Significant deviations from conventional parameters are usually explored only in studies specifically trying to improve a certain aspect of the electroformation protocol. GUVs were obtained using egg phosphatidylcholine or DOPA (1,2-dioleoyl-sn-glycero-3-phosphate) using electric field values of up to 40 V/mm and frequencies up to 1 MHz [51]. Another study used a mixture of phosphatidylcholine and cholesterol and found the optimal values to be 5 V/mm and 10 kHz [34]. Considering such large differences depending on the specific lipid composition and experimental setup, it is prudent to optimize the electrical parameters every time a different lipid composition (or one not yet explored by other researchers) is used. However, using electric field strengths up to a couple V/mm and frequencies of 10–100 Hz seems to give satisfying results for many different lipid compositions (positive, negative, and zwitterionic lipids compositions were tested) when deionized water is used as an internal solution [53].
If physiological salt concentration buffers are used as the internal solution, higher frequencies tend to be needed [4,12,35,76]. Pott et al., Montes et al., and Lefrancois et al. all had success forming vesicles at physiological conditions using a frequency of 500 Hz [4,46,76]. Li et al. performed a systematic frequency-voltage sweep for three lipid compostions (two zwitterionic and one negatively charged lipid species) and found the ideal frequency to be in the range of 100–1000 Hz as well [35]. The preference for higher frequencies is attributed to disruption of the electric double layer under those conditions [12,35,51,84].
Some groups alter the voltage values during electroformation [4,38,39,46,49,54,61,76]. The reasoning behind such protocols is well described by Pott et al. [4]. First, the electric field is progressively being increased up to a maximum value at a fixed frequency in order to maintain a sphere-like shape of growing vesicles. Second, depending on the chamber solution and the duration of the first step, the electric field is kept constant in order to allow an increase in size through swelling. An additional step can be included in which the electric field remains the same as in the previous step, but the frequency is reduced in order to promote vesicle fusion and detachment from the electrodes.
Drabik et al. compared the approach of increasing the voltage by 1 V every hour from 1 to 4 V with a constant 2.5 V applied for 4 h. The vesicles obtained using the sequential voltage approach were bigger, but both the amount of lipids used for electroformation and the ratio of unilamellar to oligolamellar vesicles remained unchanged [38]. It is important to note that this research only used a zwitterionic monounsaturated phospholipid, so the results might differ when using different lipids or more complex compositions. Breton et al. utilized a protocol involving an initial stepwise increase in voltage up to a maximum value that was then maintained for a certain amount of time [85]. Using three lipid species with different levels of unsaturation, they have shown that even at relatively low electric field values (<1 V/mm), lipid oxidation occurs for moderately and highly oxidizable lipids (two double bonds or more). This is in agreement with a previous study on the oxidative effect of electric field on lipids from Zhou et al. [42]. The increase in maximum voltage did not change the rate of oxidation for monounsaturated lipid species [85]. The size of the vesicles increased up to an oxidation level of 25%, after which it started to decrease [85]. The fact that oxidation of 25% will be reached at different voltages for different lipid species again underlines the necessity of optimizing the protocol for each different lipid composition used.
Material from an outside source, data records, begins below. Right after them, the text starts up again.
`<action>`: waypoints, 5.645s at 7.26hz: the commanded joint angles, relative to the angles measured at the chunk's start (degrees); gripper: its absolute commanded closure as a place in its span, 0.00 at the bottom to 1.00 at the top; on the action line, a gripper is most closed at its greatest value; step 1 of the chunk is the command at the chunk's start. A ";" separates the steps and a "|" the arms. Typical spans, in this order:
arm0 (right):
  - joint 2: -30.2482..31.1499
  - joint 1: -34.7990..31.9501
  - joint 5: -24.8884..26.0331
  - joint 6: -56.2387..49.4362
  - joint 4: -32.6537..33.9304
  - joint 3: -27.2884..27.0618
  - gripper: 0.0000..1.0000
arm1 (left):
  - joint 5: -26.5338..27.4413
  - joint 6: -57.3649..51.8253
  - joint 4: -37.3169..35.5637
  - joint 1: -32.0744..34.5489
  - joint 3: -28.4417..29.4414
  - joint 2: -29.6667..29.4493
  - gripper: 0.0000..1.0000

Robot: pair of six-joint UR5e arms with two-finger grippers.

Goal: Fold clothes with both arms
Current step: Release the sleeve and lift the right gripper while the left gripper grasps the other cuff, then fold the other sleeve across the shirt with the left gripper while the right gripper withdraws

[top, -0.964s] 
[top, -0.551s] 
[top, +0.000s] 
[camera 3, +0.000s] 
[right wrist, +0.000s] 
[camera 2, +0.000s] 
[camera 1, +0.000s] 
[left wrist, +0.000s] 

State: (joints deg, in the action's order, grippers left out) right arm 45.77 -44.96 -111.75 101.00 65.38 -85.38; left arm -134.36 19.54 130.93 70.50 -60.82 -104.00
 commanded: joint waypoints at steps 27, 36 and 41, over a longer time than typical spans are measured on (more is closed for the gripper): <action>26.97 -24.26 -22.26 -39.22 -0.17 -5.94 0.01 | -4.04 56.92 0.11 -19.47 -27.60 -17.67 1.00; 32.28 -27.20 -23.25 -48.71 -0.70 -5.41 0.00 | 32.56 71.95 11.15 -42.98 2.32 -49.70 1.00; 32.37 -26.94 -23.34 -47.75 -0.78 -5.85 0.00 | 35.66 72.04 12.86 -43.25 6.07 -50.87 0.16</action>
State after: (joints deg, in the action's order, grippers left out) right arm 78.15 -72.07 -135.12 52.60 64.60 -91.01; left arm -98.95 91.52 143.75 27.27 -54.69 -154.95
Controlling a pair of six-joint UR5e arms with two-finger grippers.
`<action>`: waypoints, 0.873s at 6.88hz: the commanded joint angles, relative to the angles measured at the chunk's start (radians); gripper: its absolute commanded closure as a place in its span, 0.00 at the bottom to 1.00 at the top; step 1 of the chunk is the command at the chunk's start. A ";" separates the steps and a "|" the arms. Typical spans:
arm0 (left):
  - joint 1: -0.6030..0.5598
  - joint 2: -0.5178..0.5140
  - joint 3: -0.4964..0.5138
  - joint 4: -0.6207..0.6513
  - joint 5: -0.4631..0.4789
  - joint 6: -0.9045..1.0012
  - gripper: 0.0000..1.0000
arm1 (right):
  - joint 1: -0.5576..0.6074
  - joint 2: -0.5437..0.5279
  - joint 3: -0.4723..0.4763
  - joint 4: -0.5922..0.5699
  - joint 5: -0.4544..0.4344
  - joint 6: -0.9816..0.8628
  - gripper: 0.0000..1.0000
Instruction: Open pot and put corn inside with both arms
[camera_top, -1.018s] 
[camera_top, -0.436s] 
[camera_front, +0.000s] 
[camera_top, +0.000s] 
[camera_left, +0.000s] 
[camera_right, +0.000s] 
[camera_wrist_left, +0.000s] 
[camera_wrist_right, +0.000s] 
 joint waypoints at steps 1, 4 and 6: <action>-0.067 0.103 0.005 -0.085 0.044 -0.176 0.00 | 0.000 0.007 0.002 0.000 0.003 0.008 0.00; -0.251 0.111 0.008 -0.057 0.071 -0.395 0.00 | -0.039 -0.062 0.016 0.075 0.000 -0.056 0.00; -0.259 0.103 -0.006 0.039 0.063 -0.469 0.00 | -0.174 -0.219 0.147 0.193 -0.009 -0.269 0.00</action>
7. Temperature and Electroformation Duration

Temperature is an important parameter in electroformation protocols since it governs the bilayer gel to liquid phase transition (melt/transition temperature). Moreover, a continuous increase in temperature (as opposed to a thresholding effect of the transition temperature) seems to be accompanied by an increase in the final diameter of produced GUVs [35,47,53]. A probable explanation is that the temperature enhances the permeability of the membrane to the solvent through an increase in membrane fluidity [86]. Although increasing the GUV diameter is a desirable property, there is a disadvantage to increasing the temperature too much since prolonged exposure to high temperatures leads to increased lipid breakdown [10].
In order for the bilayer to be in the liquid phase and adequate mixing of components to be achieved, the electroformation temperature is usually kept above the transition temperature of the lipid with the highest transition temperature in the mixture. In some cases, the miscibility transition temperature can even exceed this highest transition temperature, so an even higher value is sometimes needed [10]. However, high temperatures can be harmful in scenarios such as those involving protein reconstitution. Regarding this issue, a study using a DOPC (1,2-dioleoyl-sn-glycero-3-phosphocholine)/sphingomyelin/Chol (2:2:1 molar mixture) compared the properties of GUVs grown at room temperature and 65 °C [83]. The proportion of liquid ordered–liquid disordered (Lo + Ld) phase separated vesicles was higher in the higher temperature batch. Nevertheless, the physical properties of vesicles that were phase separated were similar for both temperatures.
The rate of sample cooling after electroformation plays a significant role in the phase separation of membrane domains. First, sudden changes in temperature can break some vesicles [10]. Second, if cooled too quickly from a fluid one-phase region to the gel–fluid phase, the vesicles seem to be caught in a nonequilibrium state where phase separation has not yet been achieved [87,88]. On the other hand, in situations where the Ld phase is present in small amounts, cooling too slowly can lead to an artifactual decrease in the amount of Lo + Ld phase due to the Ld phase pinching off the parent GUV [11].
The duration of electroformation is variable between research groups as well and usually ranges from 0.5 to 7 h, though it can last up to 24 h in some cases [38]. The effect of prolonged electroformation duration (4–24 h) has been tested using fluorescence microscopy, flow cytometry, spectrofluorimetry, and colorimetric analysis to measure the diameter of vesicles, the proportion of oligolamellar vesicles, and the amount of lipid molecules in the GUV suspension after electroformation [38]. Prolonged electroformation duration did not significantly impact any of these parameters. However, the study only used a monounsaturated phospholipid, which is poorly oxidizable. Another study involving three lipids with different degrees of unsaturation was also conducted [85]. Using mass spectrometry and flow cytometry, a longer electroformation duration (5 vs. 20 h) was shown to induce lipid oxidation in more oxidizable lipids (two double bonds or more).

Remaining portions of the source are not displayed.